Earlier this week I said farewell to a 21 year friend and member of the family. Texas had been in our lives for 21 years and has provided many hours of pleasure. The farewell took place with mixed feelings. The decision was between relieving pain and hanging on. Texas was euthanized at 9:00 am on November 8th, 2010.
Texas contracted an injury in September, which affected the movement of her rear hock. At first treatment seemed hopeful and the swelling of her hock retracted, but by week three it became more severe, eventually covering the whole leg. Thursday November 1st I reached the conclusion that this mare, who had never been lame all her life, did not deserve to go through the horrors of an Albertan winter. With sinking heart, the decision was made on Sunday that the humane action had to be taken. Having made arrangements with the veterinarian on Sunday evening, I was fortunate to meet a cheerful horse on Monday morning, that I spent 90 minutes with, while she grazed, before the veterinarian arrived.
Texas became part of the family on December 27th 1989. We already had a Polish Arabian Horse, Trixie (Kalila Bahaze). Texas was to be the pick up truck, Trixie was the Porsche. As a ten year old Texas was overweight, barn sour and required a lot of patience. She was too big for a saddle initially, thus work on the longe line was necessary to trim some weight of her. I will never forget the first time I mounted her. She looked at me as to say : Are you kidding?. It took a fair bit of coaxing to finally get her to move. I knew I would be in trouble if she bucked. She was still fairly large at the time.
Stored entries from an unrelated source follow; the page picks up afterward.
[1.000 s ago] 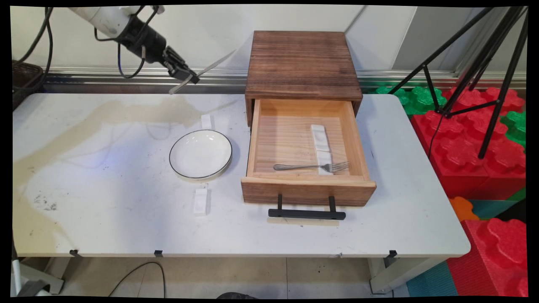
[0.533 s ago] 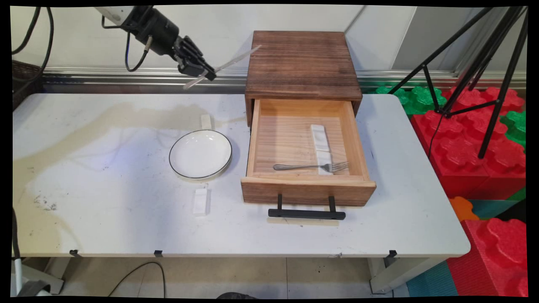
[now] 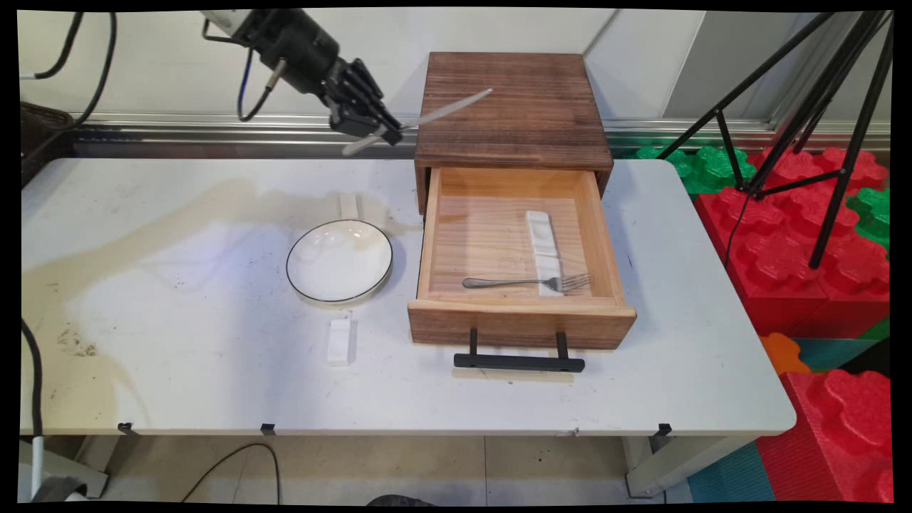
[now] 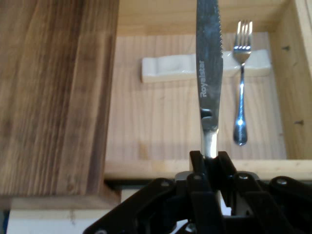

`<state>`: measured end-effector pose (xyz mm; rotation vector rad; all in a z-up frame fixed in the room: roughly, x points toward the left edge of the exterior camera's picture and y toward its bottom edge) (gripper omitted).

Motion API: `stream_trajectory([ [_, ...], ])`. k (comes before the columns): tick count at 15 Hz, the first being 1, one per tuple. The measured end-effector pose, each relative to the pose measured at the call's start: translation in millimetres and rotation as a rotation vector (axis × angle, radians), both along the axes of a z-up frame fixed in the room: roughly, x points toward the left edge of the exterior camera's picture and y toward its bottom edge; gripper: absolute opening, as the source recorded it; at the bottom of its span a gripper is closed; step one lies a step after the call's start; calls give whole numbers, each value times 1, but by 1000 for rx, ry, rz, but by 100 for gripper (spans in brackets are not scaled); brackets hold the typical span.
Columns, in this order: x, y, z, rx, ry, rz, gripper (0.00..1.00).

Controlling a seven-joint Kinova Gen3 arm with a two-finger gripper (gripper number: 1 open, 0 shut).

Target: Place the picked object into the drawer

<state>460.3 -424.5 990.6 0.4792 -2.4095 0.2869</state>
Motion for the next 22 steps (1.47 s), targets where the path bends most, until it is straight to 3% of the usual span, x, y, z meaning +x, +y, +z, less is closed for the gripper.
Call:
stream_trajectory([
  [5,-44,-11,-1,-3,-8,-51,0],
  [12,-106,-36,-23,33,6,-49,0],
  [22,-142,-78,-79,74,-19,-26,0],
])
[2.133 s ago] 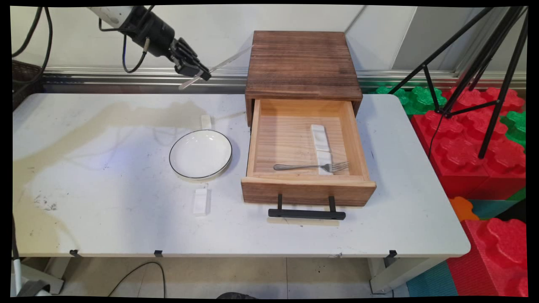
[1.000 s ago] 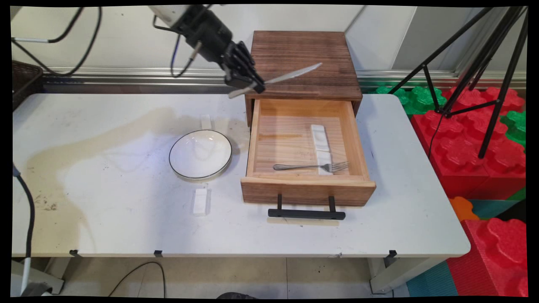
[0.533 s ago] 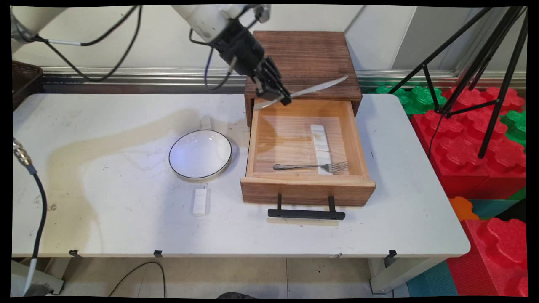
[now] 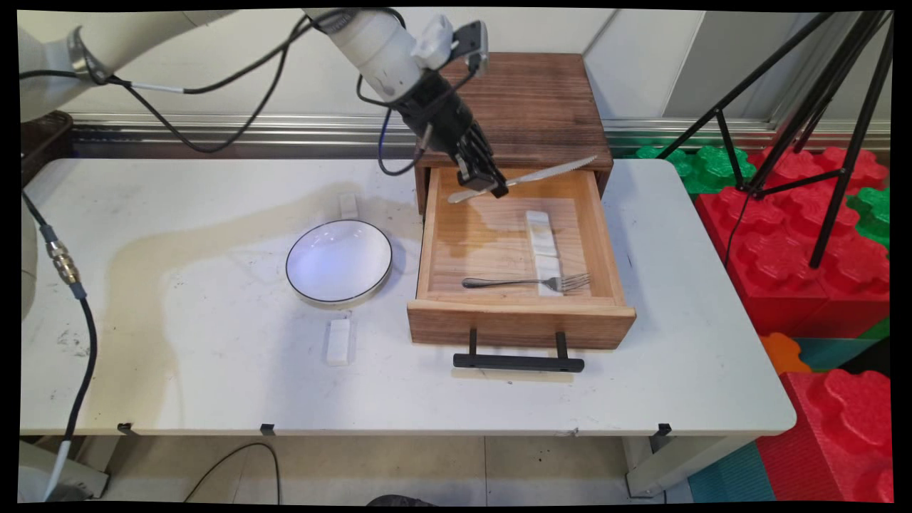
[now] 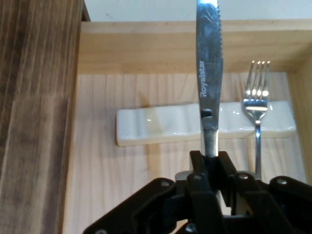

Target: Place the picked object into the drawer

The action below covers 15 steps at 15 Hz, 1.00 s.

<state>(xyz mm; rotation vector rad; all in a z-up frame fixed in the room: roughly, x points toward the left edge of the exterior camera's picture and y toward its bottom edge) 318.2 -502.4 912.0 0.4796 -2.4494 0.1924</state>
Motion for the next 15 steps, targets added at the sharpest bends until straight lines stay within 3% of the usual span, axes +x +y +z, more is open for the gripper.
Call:
stream_trajectory([
  [15,-10,-15,-59,68,-52,36,0],
])
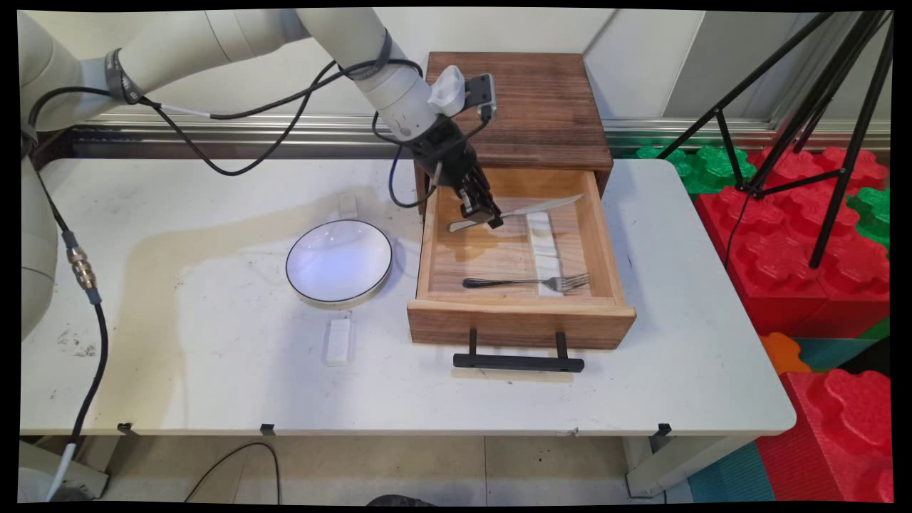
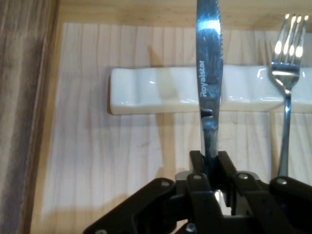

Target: Place the picked object into the drawer

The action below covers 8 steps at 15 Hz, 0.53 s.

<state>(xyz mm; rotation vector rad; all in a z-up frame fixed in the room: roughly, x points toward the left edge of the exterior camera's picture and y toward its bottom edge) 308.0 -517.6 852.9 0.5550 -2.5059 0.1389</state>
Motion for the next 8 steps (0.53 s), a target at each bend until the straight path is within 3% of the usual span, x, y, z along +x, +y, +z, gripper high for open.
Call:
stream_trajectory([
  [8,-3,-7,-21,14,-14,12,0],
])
Patience and a lot of riding eventually payed off and by June she had become a reliable mount, willing to do what she was asked. She had trimmed down, was co-operative and was able to beat the Porsche (Trixie) over 100 metres. She got to know theStrait songs "Amarillo by Morning" and "All my Xs live in Texas" by heart. She was a proficient cow horse, who took her job seriously.
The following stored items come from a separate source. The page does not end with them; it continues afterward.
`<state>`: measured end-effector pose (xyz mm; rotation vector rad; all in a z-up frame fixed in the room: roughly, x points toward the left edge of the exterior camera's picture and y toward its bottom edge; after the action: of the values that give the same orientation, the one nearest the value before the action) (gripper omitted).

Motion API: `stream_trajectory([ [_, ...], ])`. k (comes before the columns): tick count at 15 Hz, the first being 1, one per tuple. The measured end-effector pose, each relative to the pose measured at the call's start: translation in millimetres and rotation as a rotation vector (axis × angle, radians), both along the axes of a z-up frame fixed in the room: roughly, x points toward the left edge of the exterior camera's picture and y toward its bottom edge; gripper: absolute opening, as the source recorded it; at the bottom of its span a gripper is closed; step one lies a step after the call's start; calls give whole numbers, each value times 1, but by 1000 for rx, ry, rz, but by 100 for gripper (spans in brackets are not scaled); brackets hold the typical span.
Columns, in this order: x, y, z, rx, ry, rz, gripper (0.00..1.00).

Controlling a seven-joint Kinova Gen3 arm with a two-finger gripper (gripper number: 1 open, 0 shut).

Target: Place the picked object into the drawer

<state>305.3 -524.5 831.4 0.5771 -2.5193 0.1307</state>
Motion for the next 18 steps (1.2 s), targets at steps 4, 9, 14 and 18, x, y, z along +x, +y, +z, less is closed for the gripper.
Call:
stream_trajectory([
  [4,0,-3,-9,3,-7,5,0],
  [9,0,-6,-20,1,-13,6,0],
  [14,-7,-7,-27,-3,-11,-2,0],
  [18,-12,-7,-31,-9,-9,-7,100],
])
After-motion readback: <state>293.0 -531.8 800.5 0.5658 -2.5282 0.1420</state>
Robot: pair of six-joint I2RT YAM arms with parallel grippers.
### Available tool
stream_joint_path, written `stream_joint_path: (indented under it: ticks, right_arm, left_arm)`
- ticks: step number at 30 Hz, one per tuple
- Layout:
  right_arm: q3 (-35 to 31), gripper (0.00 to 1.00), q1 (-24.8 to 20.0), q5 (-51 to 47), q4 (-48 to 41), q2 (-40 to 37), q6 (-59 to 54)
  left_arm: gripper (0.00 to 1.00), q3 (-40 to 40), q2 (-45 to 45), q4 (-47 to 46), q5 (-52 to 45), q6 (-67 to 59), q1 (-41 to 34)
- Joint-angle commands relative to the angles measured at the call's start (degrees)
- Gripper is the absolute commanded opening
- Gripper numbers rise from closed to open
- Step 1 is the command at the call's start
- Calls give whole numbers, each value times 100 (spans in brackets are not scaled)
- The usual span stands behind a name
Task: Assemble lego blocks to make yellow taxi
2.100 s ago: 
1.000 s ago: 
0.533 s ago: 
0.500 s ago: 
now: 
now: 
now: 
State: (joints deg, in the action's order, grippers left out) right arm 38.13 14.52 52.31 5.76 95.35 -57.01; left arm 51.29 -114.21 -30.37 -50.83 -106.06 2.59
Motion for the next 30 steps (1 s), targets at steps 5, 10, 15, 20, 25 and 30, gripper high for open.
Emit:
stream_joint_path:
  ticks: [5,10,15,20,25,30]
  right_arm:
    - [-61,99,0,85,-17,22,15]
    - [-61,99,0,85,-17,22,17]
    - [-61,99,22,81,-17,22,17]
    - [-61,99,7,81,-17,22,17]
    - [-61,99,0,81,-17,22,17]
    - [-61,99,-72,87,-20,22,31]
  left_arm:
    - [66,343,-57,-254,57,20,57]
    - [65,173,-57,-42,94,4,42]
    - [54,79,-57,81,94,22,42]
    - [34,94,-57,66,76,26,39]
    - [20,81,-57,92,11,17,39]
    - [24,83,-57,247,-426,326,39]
On one occasion a friend of mine, who had a herd South of my spread, had difficulty loading a bull. The attempt was made to load him with the help of Texas. The silly bull decided to headbutt Texas under the chin. That was a bad move on his part, Texas struck him with her front hoof, and as he turned bit him in the butt. It was amazing how quickly that bull wanted to get into the cattle liner.
In 1993 I wanted a foal out of my Arabian mare. This was not to be. In 1994 Texas was taken to a son of the famous AQHA stud Zan Par Bar in Vermillion, Alberta. She remained there for a month and a year later gave us the gift of our first foal. Little Texas was born in May 1995.
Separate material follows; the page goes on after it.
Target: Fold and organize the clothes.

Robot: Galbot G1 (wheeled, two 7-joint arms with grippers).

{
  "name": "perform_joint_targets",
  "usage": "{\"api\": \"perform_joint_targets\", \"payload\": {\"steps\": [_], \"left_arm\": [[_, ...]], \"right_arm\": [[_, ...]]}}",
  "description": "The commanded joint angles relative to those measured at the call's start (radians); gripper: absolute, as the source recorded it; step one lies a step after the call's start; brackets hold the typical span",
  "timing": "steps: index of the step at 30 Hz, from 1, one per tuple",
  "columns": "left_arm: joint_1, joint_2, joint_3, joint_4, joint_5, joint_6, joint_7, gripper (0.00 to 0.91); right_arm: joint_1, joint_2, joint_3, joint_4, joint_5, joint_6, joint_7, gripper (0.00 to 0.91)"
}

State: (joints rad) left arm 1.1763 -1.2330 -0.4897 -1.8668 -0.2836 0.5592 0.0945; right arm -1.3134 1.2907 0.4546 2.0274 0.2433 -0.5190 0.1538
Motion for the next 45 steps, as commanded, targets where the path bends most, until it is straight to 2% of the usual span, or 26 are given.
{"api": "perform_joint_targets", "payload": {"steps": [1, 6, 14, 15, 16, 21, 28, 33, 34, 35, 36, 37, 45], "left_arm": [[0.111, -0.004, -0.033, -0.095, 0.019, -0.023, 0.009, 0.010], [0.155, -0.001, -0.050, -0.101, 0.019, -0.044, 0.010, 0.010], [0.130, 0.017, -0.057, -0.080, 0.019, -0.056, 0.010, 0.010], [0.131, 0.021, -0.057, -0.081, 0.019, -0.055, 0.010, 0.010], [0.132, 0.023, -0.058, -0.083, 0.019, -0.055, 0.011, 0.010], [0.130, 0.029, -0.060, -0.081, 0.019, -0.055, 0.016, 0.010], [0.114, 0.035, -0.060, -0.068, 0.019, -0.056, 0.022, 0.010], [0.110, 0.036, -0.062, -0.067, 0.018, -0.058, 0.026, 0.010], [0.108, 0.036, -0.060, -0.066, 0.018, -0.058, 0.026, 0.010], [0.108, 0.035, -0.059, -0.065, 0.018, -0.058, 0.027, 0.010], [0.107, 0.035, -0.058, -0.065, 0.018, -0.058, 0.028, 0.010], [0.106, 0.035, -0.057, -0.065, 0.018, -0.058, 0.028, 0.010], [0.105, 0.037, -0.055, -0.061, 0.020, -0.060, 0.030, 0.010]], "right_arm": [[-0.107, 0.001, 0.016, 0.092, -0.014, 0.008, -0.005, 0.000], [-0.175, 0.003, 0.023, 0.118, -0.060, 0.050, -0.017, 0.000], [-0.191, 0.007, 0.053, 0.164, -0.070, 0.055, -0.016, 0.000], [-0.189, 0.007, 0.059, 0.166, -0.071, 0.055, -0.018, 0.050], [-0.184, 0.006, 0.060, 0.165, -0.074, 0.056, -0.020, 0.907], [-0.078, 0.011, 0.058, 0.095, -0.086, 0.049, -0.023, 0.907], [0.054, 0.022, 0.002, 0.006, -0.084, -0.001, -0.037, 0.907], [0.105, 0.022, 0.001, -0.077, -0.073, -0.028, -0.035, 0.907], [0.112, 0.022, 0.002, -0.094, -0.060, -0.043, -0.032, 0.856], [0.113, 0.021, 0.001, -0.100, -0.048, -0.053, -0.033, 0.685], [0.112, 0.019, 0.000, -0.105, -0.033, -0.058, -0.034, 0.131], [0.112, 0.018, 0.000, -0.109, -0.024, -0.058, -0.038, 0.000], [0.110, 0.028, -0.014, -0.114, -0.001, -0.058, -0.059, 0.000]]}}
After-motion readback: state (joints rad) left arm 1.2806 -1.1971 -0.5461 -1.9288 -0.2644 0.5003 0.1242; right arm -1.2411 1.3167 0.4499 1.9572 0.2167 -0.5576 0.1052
She had another foal (Mandy) in 2000, which unfortunately did not survive past day 2. In 2001 she gave birth to Texas Mando (Spunky), who is still with us, at the age of 21.
On one occasion, my neighbor had difficulty getting a cow out of the bush. Horses were in the back 40s, it was getting late. Texas was the obvious choice to get this cow moving and in. She was quickly saddled in the pasture, moved in to dislodge the cow in the bush and chased the cow home quickly. Texas was always dependable that way.
Texas was a willing steady mount, a horse with character and will never be forgotten. Even while facing death she went down gracefully and with dignity. She lives with her offspring. Whisper, a grandson, born in 2000, Spunky, a son, born in 2001, Sparky a great grandson, and Captain Canada, a grandson.
Texas has provided joy over 21 years and will never be forgotten. May she have rich pastures always. Farewell my friend.